Right now, I co-teach a called entitled Spiritual Ecology. My partner teacher is an environmental scientist. I’m the theologian. Often, I will listen to her explain something about the root systems of native shrubs or the habitat of gopher snakes, and something theological will come to mind. I guess this is why Jesus returned again and again to nature in order to communicate his points.
When I listened to her talk about the ways of the Coast Redwood tree, the Romero quote rang in my head. “If they kill me, I will rise again in the Salvadoran people.”
99% of Northern California Coast Redwood trees were clear cut in the mid-1800s to build San Francisco. But when you cut down a redwood tree, its root system lives on. From those horizontal roots, a ring of tiny baby trees will sprout, nourished by the original mother tree. These new trees grow, and they form a circle around the dead stump of the mother. They communicate via their nuanced root system and form a new family.

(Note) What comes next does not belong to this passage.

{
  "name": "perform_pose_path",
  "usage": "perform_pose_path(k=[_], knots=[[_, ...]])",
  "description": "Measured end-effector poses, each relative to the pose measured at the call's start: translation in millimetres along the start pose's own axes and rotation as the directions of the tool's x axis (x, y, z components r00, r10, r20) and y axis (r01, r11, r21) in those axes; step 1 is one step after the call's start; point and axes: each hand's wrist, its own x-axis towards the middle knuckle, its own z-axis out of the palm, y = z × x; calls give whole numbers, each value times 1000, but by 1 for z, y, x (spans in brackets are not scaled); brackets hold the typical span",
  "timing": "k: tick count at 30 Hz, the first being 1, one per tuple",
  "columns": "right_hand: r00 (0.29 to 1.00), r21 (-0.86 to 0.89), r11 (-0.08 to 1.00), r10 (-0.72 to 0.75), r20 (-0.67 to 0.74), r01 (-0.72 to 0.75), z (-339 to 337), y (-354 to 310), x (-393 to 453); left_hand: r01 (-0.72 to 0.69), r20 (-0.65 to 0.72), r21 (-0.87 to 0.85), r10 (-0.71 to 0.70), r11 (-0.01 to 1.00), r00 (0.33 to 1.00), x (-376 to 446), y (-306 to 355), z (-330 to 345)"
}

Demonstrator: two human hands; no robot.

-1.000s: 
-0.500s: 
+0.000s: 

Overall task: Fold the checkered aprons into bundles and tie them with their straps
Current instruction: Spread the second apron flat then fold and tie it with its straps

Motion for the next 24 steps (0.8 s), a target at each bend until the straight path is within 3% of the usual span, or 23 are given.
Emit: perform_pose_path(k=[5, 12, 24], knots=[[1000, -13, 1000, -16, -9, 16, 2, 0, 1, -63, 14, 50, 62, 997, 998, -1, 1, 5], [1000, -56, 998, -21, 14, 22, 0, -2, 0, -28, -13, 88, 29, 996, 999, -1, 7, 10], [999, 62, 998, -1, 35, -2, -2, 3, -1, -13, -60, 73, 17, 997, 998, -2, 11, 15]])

“Cut me down. I will rise again.”
The Coast Redwood also produces seeds. Lots of seeds. They are the smallest seeds in the forest and produce the largest trees. I can’t help but think that Jesus, instead of a mustard seed, would have used the redwood seed to explain the kin-dom of God, if he had been a Northern Californian. These thousands of seeds usually never sprout. They burrow deep into the soil, but if the community is healthy, they never get enough sun to sprout. However, if a disaster has struck: the forest has endured a calamitous fire or, more likely, humans have come and cut it all down, then the seeds feel the sun. They go to work. It’s time for resurrection. There is no rising without dying.

When I attended the protest at the School of the Americas at Fort Benning, Georgia, the mass of people approached the gates of the military school, the place where soldiers are taught to torture. As we processed, people called out the names of the murdered. The crowd responds: “Presenté.” “We are here.” And indeed, the murdered were there, more numerous and more powerful than ever. Murder us. We will rise again. Justice is the end.
The mother Redwood endures. Romero endures. The murdered endure. Christ endures. All of us have a seed of the divine within. Cut us down. Burn us. Try to obliterate us. We will rise again.